Leave out the pictures and reproduce all of the data exactly.

* * *

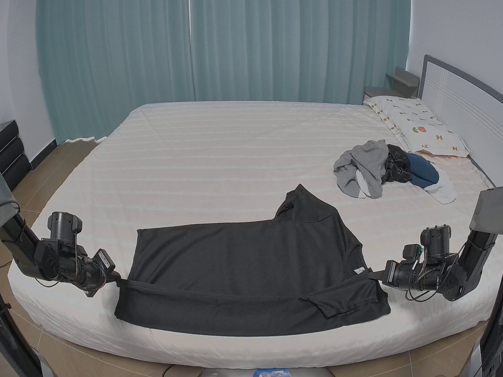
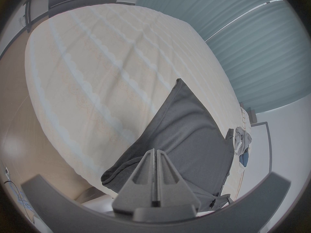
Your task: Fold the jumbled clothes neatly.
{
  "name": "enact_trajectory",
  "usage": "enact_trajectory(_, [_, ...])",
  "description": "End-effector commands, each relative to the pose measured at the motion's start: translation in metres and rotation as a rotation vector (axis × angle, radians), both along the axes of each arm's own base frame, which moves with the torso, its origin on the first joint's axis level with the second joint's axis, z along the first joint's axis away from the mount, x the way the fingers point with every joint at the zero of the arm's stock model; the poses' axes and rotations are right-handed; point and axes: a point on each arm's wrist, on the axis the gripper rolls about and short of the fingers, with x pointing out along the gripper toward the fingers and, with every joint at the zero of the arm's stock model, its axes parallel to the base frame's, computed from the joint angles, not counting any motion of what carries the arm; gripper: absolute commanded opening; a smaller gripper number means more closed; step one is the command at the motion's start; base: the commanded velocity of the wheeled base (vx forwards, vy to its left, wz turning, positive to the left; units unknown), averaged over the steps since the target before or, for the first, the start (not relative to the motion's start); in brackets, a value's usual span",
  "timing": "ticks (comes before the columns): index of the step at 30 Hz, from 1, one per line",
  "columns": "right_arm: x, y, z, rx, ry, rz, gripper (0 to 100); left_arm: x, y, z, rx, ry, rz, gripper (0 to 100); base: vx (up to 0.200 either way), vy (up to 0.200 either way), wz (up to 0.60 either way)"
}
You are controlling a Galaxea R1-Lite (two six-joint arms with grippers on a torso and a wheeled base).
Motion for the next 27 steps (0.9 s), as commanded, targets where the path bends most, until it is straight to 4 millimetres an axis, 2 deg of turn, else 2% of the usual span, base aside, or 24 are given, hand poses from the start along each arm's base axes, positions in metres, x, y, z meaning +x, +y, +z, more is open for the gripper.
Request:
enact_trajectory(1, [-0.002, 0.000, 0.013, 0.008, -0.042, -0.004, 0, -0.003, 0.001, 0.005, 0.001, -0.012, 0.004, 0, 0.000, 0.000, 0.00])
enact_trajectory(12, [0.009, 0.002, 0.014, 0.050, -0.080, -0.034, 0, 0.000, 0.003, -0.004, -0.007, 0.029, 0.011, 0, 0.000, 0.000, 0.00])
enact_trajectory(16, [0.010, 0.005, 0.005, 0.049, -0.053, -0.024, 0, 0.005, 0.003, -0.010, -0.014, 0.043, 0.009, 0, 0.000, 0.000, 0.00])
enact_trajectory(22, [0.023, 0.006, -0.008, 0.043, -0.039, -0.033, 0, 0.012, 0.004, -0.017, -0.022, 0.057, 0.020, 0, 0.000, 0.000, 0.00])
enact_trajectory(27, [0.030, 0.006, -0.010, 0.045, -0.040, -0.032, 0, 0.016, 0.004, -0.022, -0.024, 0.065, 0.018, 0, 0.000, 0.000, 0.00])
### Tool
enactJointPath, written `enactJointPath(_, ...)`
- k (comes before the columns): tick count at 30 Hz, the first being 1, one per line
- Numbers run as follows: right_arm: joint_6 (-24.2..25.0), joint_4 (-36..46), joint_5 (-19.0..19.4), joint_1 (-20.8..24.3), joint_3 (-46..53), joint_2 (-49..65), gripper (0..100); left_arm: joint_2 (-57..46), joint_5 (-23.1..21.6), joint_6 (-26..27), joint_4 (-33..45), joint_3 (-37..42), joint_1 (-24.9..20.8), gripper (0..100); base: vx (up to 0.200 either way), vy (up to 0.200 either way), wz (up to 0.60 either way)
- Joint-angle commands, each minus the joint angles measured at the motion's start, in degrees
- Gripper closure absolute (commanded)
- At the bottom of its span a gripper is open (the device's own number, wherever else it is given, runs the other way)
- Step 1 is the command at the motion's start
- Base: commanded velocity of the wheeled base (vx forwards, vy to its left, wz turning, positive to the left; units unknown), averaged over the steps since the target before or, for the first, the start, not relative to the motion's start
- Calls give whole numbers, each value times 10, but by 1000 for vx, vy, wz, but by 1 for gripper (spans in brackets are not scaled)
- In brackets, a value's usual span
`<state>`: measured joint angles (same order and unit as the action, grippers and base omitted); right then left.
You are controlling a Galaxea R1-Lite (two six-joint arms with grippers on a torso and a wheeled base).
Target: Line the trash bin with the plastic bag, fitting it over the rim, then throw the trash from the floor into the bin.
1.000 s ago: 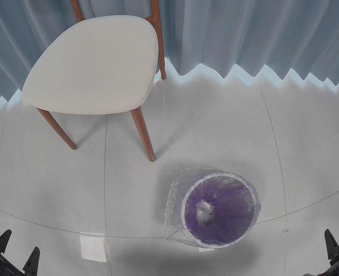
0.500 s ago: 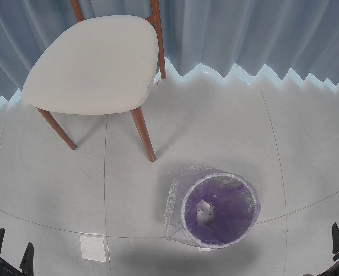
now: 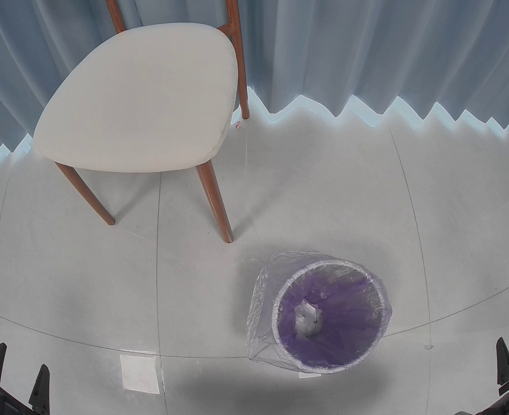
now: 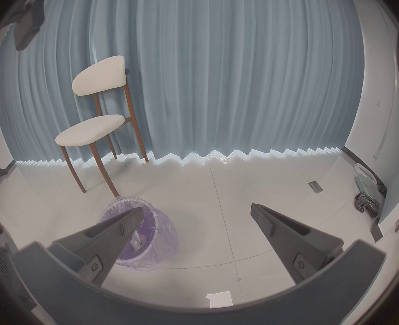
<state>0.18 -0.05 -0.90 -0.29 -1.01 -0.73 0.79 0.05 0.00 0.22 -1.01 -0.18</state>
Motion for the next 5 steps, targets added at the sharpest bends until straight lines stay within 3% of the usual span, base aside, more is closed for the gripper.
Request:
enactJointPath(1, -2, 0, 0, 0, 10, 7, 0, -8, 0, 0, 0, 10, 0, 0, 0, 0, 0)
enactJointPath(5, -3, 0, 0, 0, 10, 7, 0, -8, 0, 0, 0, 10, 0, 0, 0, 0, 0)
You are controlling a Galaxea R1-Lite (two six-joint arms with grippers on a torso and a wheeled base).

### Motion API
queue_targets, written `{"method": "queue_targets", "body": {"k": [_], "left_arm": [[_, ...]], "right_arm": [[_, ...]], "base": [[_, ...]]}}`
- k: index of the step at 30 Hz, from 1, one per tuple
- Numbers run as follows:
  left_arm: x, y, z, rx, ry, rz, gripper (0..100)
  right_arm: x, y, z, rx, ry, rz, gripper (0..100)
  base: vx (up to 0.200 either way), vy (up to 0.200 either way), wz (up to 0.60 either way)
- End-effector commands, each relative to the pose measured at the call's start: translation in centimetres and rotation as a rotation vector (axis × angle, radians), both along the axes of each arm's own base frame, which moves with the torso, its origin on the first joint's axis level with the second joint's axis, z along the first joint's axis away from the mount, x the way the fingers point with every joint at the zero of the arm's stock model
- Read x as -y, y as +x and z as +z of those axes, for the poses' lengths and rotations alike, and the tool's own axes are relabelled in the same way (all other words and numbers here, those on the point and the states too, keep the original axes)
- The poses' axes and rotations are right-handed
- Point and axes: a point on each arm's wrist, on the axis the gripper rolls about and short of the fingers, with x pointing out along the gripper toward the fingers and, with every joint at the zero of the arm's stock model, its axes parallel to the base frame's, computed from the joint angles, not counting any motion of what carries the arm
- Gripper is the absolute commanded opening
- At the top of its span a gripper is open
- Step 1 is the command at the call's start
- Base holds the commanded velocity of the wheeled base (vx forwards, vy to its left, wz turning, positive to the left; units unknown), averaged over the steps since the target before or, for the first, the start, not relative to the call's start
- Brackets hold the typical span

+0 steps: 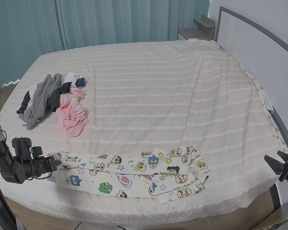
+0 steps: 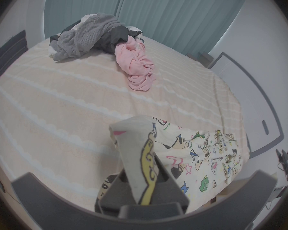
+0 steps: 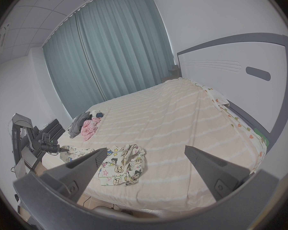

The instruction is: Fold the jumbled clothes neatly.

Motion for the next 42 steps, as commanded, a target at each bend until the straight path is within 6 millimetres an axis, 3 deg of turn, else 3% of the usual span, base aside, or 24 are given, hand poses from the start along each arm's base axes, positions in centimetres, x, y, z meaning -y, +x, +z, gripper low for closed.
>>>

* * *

Your response:
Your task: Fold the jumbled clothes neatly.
{
  "name": "enact_trajectory",
  "usage": "enact_trajectory(_, [_, ...])",
  "description": "End-effector commands, each relative to the pose measured at the motion's start: translation in metres and rotation as a rotation vector (axis × angle, radians), both along the axes of each arm's own base frame, which moves with the torso, its origin on the first joint's axis level with the second joint's axis, z along the first joint's axis away from the mount, x the way the fingers point with every joint at the zero of the arm's stock model; the poses' axes and rotations are right-handed; point and axes: a point on each arm's wrist, on the axis the gripper rolls about and short of the fingers, with x pointing out along the gripper toward the fingers and, with every joint at the zero of the arm's stock model, its axes parallel to the base frame's, computed from the joint angles, not counting any motion of what carries the arm; gripper: absolute commanded opening; a smaller gripper number means more closed; step one is the command at the motion's start; base: the commanded velocity of the wheeled base (vx forwards, vy to its left, wz turning, positive to the left; units unknown), averaged over the steps since the target before or, for the first, the start (not relative to the motion's start); in brackets, a value's usual span",
  "timing": "ticks (comes before the columns): index of the step at 30 Hz, from 1, one per line",
  "columns": "right_arm: x, y, z, rx, ry, rz, gripper (0 to 100); left_arm: x, y, z, rx, ry, rz, gripper (0 to 100); base: vx (up to 0.200 either way), vy (up to 0.200 either way), wz (up to 0.60 either way)"
}
You are controlling a Galaxea R1-Lite (two six-joint arms with grippers on a torso and a wheeled base).
Motion for the next 27 steps (0.9 s), as commanded, targets where the path bends most, until it is straight to 4 millimetres an axis, 2 deg of turn, else 2% of the usual span, base aside, or 24 are given, hand poses from the start along each arm's base axes, positions in metres, x, y, z meaning +x, +y, +z, more is open for the gripper.
Request:
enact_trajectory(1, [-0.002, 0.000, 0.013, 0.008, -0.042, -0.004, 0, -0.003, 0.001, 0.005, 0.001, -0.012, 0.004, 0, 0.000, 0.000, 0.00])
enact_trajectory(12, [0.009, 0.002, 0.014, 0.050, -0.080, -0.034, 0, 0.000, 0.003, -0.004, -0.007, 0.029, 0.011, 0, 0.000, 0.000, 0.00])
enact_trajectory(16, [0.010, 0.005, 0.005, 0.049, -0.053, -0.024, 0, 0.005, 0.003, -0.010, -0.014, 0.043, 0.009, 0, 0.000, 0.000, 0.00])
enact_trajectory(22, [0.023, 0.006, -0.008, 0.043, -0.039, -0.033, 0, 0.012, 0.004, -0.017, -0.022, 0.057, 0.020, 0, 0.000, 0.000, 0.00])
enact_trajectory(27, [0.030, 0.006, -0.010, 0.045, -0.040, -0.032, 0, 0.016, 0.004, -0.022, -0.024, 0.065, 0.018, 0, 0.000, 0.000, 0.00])
### Tool
enactJointPath, written `enactJointPath(_, ...)`
- k (comes before the columns): tick count at 30 Hz, the first being 1, one per line
- Numbers run as follows: right_arm: joint_6 (-24.2..25.0), joint_4 (-36..46), joint_5 (-19.0..19.4), joint_1 (-20.8..24.3), joint_3 (-46..53), joint_2 (-49..65), gripper (0..100); left_arm: joint_2 (-57..46), joint_5 (-23.1..21.6), joint_6 (-26..27), joint_4 (-33..45), joint_3 (-37..42), joint_1 (-24.9..20.8), gripper (0..100); base: vx (up to 0.200 either way), vy (up to 0.200 either way), wz (up to 0.60 either way)
- Joint-angle commands, each minus the joint angles measured at the motion's start, in degrees
- Gripper closure absolute (commanded)
- At the bottom of its span a gripper is open (the device's own number, wherever else it is given, runs the other way)
- Step 1 is the command at the motion's start
- Base: commanded velocity of the wheeled base (vx forwards, vy to its left, wz turning, positive to the left; units unknown), averaged over the steps since the target before or, for the first, the start, not relative to the motion's start
- Calls give whole numbers, each value times 10, but by 1000 for vx, vy, wz, but by 1 for gripper (spans in brackets are not scaled)
- In brackets, a value's usual span
`<state>`: measured joint angles (same order and unit as the action, grippers and base omitted); right then left.
You are controlling a Galaxea R1-Lite (two six-joint arms with grippers on a torso and a wheeled base).
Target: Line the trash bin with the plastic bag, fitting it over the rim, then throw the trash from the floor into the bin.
1.000 s ago: 
0.500 s ago: 
now: 
now: 
<state>0.18 -0.05 -0.90 -0.29 -1.01 -0.73 0.79 0.05 0.00 0.22 -1.01 -0.18</state>
Motion for the next 5 steps, targets added at the sharpest bends until straight lines stay within 3% of the usual span, base aside, more is closed for the gripper.
Request:
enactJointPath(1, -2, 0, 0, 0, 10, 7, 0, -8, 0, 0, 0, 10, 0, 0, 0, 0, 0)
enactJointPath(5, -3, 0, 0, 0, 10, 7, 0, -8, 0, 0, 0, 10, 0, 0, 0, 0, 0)
You are controlling a Galaxea R1-Lite (two six-joint arms with grippers on a torso and a wheeled base).

### Motion API
queue_targets, written `{"method": "queue_targets", "body": {"k": [_], "left_arm": [[_, ...]], "right_arm": [[_, ...]], "base": [[_, ...]]}}`
- k: index of the step at 30 Hz, from 1, one per tuple
- Numbers run as follows:
  left_arm: x, y, z, rx, ry, rz, gripper (0..100)
  right_arm: x, y, z, rx, ry, rz, gripper (0..100)
  base: vx (up to 0.200 either way), vy (up to 0.200 either way), wz (up to 0.60 either way)
- End-effector commands, each relative to the pose measured at the call's start: translation in centimetres and rotation as a rotation vector (axis × angle, radians), both along the axes of each arm's own base frame, which moves with the torso, its origin on the first joint's axis level with the second joint's axis, z along the first joint's axis away from the mount, x the way the fingers point with every joint at the zero of the arm's stock model
- Read x as -y, y as +x and z as +z of those axes, for the poses' lengths and rotations alike, and the tool's own axes are relabelled in the same way (all other words and numbers here, those on the point and the states too, keep the original axes)
- The poses' axes and rotations are right-handed
- Point and axes: a point on each arm's wrist, on the axis the gripper rolls about and short of the fingers, with x pointing out along the gripper toward the fingers and, with every joint at the zero of the arm's stock model, its axes parallel to the base frame's, computed from the joint angles, not counting any motion of what carries the arm
- Gripper is the absolute commanded opening
- At the top of its span a gripper is open
- Step 1 is the command at the call's start
- Base holds the commanded velocity of the wheeled base (vx forwards, vy to its left, wz turning, positive to the left; units unknown), averaged over the steps since the target before or, for the first, the start, not relative to the call's start
- Brackets hold the typical span

+0 steps: 
+0 steps: 
+0 steps: 

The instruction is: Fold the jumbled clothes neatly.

Motion for the next 42 steps, as commanded, a target at each bend until the straight path is within 6 millimetres an axis, 3 deg of turn, else 3% of the usual span, base aside, or 24 are given, hand poses from the start along each arm's base axes, positions in centimetres, x, y, z meaning -y, +x, +z, gripper low for closed.
>>>

The exercise is complete as it stands.